▶ The data
#####
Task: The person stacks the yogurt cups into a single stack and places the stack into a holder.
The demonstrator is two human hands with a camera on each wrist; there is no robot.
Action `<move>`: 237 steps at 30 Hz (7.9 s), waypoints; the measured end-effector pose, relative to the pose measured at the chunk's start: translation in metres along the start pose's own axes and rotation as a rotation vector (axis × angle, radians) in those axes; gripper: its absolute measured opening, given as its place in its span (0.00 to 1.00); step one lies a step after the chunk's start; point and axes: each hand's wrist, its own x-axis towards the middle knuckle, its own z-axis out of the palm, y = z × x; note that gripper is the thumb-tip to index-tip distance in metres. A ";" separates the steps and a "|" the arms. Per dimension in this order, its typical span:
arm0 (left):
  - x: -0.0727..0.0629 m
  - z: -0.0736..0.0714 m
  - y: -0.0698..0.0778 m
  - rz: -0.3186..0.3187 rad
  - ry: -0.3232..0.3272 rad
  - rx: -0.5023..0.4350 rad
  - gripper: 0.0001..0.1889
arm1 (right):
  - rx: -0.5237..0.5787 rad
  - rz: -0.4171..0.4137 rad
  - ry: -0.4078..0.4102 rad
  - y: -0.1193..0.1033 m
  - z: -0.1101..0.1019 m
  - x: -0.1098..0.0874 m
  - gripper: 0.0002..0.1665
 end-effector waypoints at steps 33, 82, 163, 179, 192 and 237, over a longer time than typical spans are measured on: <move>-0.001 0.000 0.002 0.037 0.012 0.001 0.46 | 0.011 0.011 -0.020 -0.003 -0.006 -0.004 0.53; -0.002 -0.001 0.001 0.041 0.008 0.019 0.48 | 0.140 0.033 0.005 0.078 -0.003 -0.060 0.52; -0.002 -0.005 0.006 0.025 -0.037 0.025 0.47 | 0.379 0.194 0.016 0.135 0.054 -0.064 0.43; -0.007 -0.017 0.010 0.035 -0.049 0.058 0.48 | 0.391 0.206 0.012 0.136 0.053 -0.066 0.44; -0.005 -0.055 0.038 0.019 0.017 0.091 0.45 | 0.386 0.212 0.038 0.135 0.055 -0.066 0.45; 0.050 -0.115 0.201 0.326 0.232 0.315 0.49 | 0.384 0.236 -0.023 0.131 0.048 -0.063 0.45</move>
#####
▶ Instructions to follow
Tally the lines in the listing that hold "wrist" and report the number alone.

▶ Answer for the task
2